[Aim of the task] Check each line of the material, and show the ones that include the word "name".

[Start of section]

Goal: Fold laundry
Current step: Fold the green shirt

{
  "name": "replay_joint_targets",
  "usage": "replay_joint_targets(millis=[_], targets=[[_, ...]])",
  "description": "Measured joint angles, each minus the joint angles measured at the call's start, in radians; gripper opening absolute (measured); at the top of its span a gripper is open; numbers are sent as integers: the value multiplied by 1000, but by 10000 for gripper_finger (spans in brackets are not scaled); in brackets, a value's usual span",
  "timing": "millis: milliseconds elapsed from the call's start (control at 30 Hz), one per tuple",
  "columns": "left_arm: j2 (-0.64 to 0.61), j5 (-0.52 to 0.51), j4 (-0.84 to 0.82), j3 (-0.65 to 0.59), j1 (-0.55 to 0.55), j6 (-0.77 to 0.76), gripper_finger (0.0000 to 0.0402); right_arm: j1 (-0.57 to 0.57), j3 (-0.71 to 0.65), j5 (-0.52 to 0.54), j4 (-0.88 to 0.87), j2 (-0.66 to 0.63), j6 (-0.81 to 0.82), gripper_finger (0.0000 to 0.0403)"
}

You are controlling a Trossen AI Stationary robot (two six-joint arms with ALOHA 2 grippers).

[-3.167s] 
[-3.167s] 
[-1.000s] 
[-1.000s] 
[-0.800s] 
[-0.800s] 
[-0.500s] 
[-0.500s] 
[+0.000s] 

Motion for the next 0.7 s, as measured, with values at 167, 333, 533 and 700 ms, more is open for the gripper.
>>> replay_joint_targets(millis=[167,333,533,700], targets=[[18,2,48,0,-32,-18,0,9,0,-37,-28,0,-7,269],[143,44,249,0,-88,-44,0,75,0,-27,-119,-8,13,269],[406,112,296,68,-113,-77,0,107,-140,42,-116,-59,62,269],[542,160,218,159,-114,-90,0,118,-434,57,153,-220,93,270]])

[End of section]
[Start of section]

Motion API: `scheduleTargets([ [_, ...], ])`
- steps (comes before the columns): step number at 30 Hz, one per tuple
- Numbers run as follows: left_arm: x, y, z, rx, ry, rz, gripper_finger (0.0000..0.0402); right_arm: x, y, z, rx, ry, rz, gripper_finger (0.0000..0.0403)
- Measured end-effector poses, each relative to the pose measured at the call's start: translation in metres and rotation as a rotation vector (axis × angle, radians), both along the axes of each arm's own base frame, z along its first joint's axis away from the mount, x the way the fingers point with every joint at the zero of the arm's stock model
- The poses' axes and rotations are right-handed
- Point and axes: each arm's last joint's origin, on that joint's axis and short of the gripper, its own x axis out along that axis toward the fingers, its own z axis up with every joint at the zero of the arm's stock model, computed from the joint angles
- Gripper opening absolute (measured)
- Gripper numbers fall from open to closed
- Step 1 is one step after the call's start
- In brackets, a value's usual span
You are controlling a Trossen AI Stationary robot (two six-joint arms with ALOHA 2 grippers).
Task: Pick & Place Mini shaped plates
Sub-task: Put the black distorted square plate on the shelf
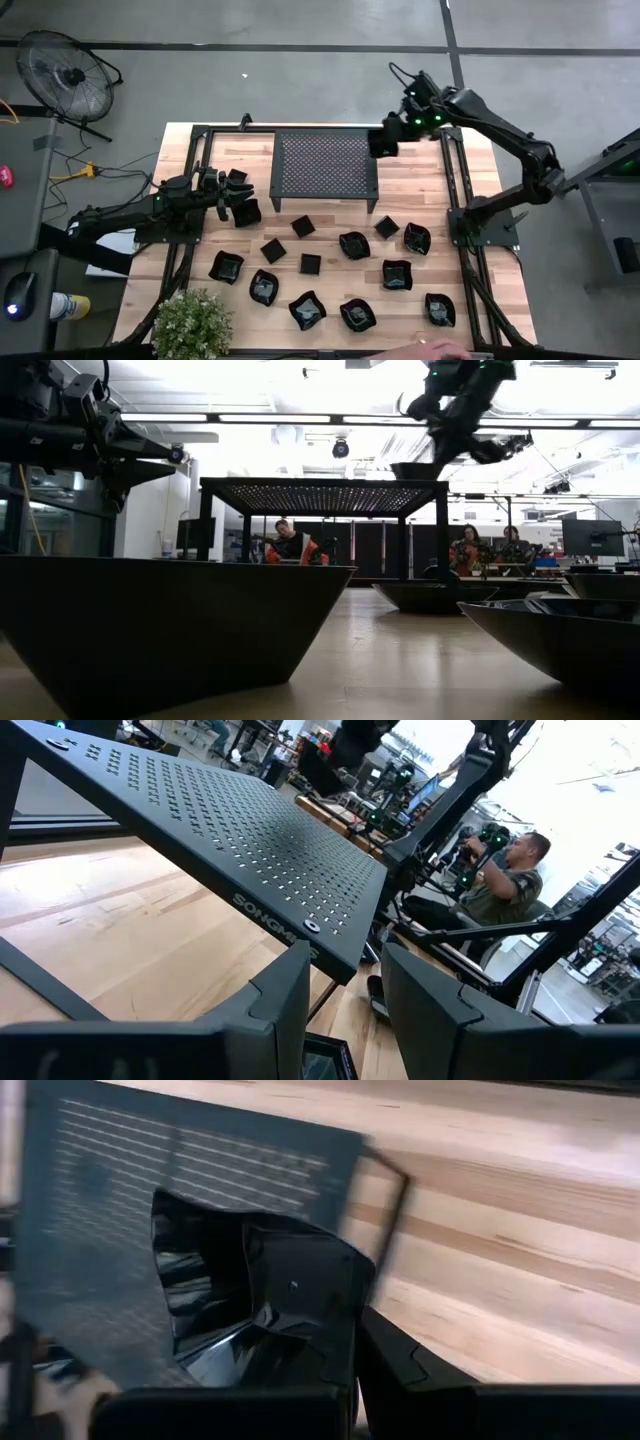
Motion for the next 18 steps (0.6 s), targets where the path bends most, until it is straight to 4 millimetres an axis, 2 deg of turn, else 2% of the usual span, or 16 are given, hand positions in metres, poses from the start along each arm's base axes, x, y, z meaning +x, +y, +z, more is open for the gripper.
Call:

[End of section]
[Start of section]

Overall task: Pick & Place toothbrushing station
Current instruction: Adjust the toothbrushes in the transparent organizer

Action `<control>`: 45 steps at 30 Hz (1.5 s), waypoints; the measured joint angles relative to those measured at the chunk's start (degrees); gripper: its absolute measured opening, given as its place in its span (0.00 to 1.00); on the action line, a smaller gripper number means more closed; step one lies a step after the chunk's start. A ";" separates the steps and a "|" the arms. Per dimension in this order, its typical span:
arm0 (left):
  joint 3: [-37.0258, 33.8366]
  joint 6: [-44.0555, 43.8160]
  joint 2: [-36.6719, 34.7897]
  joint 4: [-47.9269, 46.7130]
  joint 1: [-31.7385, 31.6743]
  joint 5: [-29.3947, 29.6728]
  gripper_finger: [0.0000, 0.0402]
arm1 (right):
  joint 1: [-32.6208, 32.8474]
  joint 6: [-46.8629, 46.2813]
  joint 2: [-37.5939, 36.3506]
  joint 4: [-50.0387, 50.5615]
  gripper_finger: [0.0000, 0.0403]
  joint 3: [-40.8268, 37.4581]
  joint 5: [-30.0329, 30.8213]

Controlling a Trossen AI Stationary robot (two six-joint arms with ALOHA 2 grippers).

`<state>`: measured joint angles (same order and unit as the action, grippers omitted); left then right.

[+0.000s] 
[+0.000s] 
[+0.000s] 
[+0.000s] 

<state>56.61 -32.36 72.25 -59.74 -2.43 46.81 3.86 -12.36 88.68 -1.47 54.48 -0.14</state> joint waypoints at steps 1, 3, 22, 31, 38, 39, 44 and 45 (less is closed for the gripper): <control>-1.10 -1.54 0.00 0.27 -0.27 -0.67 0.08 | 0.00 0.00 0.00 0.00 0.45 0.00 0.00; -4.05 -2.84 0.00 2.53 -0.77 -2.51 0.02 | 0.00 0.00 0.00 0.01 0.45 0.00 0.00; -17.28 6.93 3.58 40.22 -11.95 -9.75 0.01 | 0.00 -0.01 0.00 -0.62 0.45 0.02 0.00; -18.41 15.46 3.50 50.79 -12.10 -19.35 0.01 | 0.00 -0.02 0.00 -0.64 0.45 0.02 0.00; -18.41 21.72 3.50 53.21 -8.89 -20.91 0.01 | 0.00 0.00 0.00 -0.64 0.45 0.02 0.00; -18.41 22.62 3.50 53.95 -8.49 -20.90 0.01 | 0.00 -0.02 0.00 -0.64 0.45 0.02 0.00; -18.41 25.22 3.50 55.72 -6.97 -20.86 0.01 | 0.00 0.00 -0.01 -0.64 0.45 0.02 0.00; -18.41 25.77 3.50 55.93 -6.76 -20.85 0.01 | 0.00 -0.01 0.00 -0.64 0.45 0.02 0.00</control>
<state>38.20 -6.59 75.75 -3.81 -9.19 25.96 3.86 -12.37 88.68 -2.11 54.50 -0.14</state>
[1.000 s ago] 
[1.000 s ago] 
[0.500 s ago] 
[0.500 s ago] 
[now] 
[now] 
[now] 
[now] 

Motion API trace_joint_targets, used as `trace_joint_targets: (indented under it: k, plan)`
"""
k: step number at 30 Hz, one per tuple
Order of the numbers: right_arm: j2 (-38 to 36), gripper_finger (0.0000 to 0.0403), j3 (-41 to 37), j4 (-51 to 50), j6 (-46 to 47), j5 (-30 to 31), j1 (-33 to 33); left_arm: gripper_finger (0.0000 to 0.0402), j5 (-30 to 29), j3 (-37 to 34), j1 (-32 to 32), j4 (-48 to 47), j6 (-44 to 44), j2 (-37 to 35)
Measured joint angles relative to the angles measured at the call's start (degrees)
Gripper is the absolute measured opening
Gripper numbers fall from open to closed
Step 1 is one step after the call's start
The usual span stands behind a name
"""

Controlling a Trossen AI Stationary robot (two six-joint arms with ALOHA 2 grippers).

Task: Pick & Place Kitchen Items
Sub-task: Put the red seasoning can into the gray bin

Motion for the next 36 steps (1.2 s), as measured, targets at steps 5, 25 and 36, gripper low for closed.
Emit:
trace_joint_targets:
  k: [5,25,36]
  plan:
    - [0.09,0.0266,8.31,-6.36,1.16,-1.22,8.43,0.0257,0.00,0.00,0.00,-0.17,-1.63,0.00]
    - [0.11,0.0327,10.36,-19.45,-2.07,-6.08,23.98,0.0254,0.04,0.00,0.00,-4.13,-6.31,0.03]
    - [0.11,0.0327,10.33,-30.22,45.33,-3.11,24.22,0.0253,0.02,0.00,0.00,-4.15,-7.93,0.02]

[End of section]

[Solved problem]
  "name": "replay_joint_targets",
The usual span stands behind a name

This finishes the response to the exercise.